SOURCE DATA ▸
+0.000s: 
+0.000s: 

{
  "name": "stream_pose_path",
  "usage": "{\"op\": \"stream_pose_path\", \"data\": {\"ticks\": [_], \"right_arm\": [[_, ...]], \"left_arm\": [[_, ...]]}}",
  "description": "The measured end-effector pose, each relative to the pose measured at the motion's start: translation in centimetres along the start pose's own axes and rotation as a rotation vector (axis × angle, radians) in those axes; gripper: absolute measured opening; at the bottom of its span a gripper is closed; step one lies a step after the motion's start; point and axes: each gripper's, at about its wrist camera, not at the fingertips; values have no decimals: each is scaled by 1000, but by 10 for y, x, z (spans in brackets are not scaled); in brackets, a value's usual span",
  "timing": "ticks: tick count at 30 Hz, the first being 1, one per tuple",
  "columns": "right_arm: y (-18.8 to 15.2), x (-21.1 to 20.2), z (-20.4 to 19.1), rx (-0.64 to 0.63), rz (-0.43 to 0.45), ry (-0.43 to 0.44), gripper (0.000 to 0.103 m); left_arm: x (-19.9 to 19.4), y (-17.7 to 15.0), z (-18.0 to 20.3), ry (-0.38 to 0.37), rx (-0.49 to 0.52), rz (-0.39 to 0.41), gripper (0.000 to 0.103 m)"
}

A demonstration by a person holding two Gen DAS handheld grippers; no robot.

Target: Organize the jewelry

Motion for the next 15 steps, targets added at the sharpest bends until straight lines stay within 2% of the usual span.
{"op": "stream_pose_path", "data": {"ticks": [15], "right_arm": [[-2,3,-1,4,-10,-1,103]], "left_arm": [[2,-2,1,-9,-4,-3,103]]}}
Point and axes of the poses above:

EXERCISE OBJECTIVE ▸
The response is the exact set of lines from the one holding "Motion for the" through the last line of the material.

ANSWER TO THIS TASK ▸
Motion for the next 15 steps, targets added at the sharpest bends until straight lines stay within 2% of the usual span.
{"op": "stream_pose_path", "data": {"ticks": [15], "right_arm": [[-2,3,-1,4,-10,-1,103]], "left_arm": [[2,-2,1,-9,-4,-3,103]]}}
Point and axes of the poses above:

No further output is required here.